Published: 4 May 2013



Malignant peripheral nerve sheath tumors (MPNSTs) are highly aggressive and associated with poor prognosis. Basic research to develop new treatment regimens is critically needed.


The effects of imatinib mesylate on MPNSTs were examined in six human MPNST cell lines and in a xenograft mouse model.


The results showed expression of platelet-derived growth factor receptor-β and suppression of its phosphorylation by imatinib mesylate in all six cell lines. Imatinib mesylate effectively suppressed MPNST cell growth in vitro at concentrations similar to those used clinically (1.46 − 4.6 μM) in three of six cell lines. Knockdown of PDGFR-β by transfection with a specific siRNA also caused significant reduction in cell proliferation in the sensitive cell lines, but not in the resistant cell lines.

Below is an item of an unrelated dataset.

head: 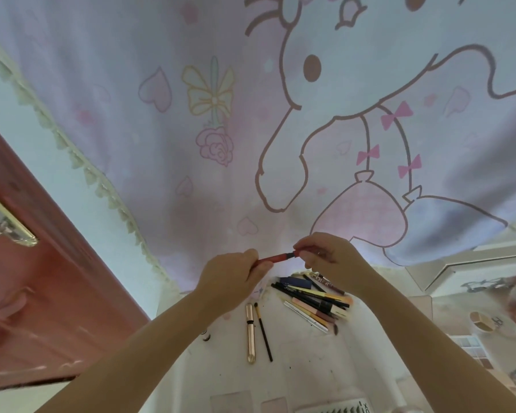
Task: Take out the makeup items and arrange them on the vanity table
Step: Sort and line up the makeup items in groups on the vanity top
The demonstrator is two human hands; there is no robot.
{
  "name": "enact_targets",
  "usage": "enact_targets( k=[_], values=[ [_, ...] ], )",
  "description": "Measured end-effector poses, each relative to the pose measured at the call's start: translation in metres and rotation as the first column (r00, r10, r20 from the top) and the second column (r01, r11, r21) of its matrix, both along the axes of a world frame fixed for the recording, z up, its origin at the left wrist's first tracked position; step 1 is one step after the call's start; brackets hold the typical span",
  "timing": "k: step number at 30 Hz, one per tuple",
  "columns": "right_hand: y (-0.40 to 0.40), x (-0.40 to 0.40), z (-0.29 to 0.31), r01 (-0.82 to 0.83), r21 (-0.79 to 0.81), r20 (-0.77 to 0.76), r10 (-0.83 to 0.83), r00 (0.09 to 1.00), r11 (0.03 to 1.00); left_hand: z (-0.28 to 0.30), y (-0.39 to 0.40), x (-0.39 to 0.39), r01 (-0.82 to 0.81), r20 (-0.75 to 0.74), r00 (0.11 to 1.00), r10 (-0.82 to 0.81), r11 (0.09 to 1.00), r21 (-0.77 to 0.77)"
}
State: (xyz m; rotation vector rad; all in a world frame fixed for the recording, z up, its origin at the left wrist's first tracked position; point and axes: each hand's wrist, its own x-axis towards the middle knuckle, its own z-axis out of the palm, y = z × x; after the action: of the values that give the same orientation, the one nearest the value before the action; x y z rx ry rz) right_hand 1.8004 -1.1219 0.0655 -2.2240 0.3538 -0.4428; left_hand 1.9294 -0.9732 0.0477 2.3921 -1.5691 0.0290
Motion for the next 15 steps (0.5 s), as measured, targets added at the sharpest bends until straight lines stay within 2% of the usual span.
enact_targets(
  k=[9, 12, 15],
  values=[
    [0.003, 0.010, -0.012, -0.039, -0.031, -0.107, 0.035, 0.994, 0.999, -0.018, 0.007, -0.002, 0.010, -0.160, 0.987, -0.014, 1.000, -0.024],
    [0.003, 0.014, -0.019, -0.061, -0.024, -0.150, 0.056, 0.987, 0.998, -0.025, 0.012, -0.003, 0.074, -0.216, 0.974, -0.065, 0.997, 0.032],
    [0.006, 0.018, -0.030, -0.099, 0.021, -0.214, 0.101, 0.972, 0.995, -0.040, 0.015, -0.003, 0.070, -0.258, 0.966, -0.035, 0.990, 0.125]
  ],
)
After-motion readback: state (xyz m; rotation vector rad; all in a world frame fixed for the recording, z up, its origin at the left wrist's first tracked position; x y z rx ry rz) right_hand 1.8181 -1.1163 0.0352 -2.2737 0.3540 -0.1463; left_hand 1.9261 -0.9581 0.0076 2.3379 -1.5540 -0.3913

Furthermore, imatinib mesylate also significantly suppressed colony formation within soft agar and tumor growth in xenograft models using two of the three sensitive MPNST cell lines. There was excellent agreement between in vitro and in vivo sensitivity to imatinib mesylate, suggesting possible selection of imatinib-sensitive tumors by in vitro analysis.


The results suggest that imatinib mesylate may be useful in the treatment of MPNST patients and in vitro studies may help select cells that are sensitive to imatinib mesylate in vivo.